De Sade was the consensual type? How did that idea get into your head? Have you actually read any of the books you mention?

  1. The 120 days of Sodom: A bunch of dominants locks themselves up in a castle with a bunch of nice, fresh, underage slaves, and proceeds to rape them, all the while telling interesting stories, many of which end in the death of the victim. Not very consensual.
  2. Justine: The protagonist is abducted, nearly condemned to death, whipped and otherwise abused through the whole book. Not very consensual.
  3. Philosophy in the Bouduoir: Ends with a woman being fucked by a man that has syphilis, and with her vagina being stitched shut!

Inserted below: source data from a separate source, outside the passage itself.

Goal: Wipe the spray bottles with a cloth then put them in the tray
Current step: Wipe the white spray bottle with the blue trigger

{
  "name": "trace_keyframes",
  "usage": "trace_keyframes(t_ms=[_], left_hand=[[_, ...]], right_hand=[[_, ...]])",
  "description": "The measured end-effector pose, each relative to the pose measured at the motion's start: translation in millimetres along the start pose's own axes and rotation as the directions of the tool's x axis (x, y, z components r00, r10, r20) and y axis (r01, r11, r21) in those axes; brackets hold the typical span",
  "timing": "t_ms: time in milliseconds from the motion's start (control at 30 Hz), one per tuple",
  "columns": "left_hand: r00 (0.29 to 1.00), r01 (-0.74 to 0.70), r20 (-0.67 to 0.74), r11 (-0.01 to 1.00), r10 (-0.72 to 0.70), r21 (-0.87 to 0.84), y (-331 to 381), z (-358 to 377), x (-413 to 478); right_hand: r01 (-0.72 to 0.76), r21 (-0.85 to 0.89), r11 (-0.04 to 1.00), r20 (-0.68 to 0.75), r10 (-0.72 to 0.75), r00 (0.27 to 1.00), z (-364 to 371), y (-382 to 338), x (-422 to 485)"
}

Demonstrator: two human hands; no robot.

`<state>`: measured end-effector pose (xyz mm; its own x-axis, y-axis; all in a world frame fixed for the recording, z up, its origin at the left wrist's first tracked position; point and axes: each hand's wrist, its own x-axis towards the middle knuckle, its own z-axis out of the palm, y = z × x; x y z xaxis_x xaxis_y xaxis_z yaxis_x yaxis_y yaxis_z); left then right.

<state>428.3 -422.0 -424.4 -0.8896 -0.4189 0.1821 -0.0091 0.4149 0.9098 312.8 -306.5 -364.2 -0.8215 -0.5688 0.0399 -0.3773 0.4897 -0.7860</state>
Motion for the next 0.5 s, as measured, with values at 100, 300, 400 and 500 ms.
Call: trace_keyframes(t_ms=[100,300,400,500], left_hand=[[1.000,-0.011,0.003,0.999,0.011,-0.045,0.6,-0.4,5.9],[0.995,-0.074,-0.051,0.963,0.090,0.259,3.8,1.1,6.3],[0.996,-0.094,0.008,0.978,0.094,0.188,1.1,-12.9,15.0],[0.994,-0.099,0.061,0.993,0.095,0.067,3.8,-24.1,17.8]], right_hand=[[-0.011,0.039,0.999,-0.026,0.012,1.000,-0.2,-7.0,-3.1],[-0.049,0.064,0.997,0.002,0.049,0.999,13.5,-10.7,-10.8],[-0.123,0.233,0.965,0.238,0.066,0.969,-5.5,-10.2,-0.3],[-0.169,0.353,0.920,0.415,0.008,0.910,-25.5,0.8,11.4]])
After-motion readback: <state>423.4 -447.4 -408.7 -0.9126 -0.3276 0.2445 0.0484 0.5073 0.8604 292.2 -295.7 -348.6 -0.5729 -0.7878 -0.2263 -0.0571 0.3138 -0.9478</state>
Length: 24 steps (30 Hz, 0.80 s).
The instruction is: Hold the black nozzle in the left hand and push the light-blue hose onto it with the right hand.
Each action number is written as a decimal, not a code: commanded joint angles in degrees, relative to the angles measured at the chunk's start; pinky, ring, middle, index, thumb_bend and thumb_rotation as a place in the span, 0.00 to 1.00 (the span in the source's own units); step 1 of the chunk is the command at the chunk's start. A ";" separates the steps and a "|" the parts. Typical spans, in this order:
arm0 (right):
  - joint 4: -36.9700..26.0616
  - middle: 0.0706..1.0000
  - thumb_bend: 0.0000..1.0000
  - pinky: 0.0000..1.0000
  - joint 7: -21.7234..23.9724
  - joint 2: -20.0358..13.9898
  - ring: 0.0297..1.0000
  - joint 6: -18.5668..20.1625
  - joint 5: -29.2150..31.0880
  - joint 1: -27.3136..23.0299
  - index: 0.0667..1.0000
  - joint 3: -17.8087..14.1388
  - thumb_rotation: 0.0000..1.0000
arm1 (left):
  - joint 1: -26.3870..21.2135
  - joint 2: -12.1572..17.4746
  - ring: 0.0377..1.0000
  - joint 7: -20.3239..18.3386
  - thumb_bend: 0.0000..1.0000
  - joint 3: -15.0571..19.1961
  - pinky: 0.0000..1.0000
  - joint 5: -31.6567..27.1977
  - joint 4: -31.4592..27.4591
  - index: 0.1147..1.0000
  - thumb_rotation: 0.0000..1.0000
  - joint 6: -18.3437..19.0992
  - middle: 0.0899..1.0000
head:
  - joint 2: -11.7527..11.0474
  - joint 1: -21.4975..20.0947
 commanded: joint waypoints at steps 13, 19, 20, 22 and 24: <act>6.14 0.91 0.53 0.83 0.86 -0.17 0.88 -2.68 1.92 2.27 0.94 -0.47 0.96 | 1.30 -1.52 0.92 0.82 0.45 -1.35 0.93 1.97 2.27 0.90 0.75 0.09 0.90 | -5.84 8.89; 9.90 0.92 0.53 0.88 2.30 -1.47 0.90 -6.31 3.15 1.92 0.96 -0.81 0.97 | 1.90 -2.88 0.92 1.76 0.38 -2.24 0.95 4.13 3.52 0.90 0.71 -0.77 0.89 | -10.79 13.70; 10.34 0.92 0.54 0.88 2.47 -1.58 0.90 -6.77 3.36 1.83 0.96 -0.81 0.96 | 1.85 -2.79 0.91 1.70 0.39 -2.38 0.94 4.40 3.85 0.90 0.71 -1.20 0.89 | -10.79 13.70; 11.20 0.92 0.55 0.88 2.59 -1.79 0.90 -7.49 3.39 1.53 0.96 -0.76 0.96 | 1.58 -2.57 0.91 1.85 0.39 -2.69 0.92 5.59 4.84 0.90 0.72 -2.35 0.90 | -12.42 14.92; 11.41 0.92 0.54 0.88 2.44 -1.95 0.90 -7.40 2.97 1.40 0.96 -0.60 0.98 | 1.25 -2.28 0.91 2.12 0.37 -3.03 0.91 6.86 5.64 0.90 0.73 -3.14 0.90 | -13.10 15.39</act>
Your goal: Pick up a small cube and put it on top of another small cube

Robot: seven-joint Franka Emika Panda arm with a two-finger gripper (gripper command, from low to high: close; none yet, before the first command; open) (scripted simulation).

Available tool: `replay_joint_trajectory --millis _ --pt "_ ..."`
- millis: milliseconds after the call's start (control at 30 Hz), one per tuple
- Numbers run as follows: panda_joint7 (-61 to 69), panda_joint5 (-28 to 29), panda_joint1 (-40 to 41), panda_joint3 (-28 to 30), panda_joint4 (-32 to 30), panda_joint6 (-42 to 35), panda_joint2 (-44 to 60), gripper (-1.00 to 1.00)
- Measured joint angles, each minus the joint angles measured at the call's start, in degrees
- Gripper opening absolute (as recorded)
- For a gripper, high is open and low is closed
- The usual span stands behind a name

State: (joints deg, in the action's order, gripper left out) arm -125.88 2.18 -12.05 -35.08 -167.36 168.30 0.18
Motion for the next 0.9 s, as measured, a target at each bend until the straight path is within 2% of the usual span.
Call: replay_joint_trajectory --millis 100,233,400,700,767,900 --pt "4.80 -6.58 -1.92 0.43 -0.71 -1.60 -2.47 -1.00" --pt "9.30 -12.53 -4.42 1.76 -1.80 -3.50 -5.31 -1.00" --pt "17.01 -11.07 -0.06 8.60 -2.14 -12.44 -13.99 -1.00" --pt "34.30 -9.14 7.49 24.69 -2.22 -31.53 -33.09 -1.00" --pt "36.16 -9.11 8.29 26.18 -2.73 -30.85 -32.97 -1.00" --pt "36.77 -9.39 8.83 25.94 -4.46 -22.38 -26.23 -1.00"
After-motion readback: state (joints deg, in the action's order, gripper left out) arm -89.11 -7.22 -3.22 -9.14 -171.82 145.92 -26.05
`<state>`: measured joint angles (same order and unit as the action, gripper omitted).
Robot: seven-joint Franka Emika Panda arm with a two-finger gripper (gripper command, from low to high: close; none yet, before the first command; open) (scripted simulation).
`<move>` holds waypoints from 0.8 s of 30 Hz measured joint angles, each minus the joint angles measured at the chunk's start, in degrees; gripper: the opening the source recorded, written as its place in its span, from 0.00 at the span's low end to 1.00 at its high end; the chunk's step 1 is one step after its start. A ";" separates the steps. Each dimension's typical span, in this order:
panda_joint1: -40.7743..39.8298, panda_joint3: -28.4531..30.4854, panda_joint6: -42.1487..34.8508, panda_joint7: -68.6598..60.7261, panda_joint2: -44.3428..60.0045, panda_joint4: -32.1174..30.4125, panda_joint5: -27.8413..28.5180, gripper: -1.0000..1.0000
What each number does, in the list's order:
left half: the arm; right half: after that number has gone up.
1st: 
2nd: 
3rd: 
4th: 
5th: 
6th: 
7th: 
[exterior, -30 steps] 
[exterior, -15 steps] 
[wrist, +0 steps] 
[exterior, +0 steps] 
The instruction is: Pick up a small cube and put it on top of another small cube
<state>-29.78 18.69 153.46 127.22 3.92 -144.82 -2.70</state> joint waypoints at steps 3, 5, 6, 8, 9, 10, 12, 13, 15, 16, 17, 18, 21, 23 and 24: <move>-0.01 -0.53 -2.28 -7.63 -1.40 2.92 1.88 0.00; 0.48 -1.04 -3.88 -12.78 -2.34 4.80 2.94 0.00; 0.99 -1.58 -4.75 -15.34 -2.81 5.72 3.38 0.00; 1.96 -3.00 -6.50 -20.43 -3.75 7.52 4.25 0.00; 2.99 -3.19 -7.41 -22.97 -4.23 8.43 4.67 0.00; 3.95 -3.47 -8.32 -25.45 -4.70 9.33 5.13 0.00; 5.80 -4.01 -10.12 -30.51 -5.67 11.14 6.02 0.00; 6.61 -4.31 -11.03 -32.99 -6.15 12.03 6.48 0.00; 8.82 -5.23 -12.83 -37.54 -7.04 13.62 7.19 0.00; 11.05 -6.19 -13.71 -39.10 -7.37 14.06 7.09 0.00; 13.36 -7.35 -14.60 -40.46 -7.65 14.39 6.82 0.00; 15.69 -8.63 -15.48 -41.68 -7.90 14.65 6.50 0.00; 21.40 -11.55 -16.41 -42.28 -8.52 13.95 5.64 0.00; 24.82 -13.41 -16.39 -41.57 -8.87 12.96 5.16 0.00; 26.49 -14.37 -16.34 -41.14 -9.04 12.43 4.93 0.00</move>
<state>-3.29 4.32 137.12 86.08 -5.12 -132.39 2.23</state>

Not very consensual again.

It is also reported that in his private life de Sade had a penchant for whipping servants.

I mean, I like reading de Sade (the first and greatest engineer of sin) as much as the next guy, but old D.A.F. simply CANNOT be turned into a modern, sensitive, sane-safe-and-consensual BDSM guy.

French nobleman and author (1740-1814). Full name: Donatien Alphonse Francois de Sade. Sent off by his uncle at age 14 to join an aristocratic cavalry regiment of the Chevaux Legers. He fought in the Seven Years War as a teenager and witnessed many acts of cruelty and brutality visited upon villagers and fellow soldiers alike, in the guise of either strict military discipline or torturing captured prisoners.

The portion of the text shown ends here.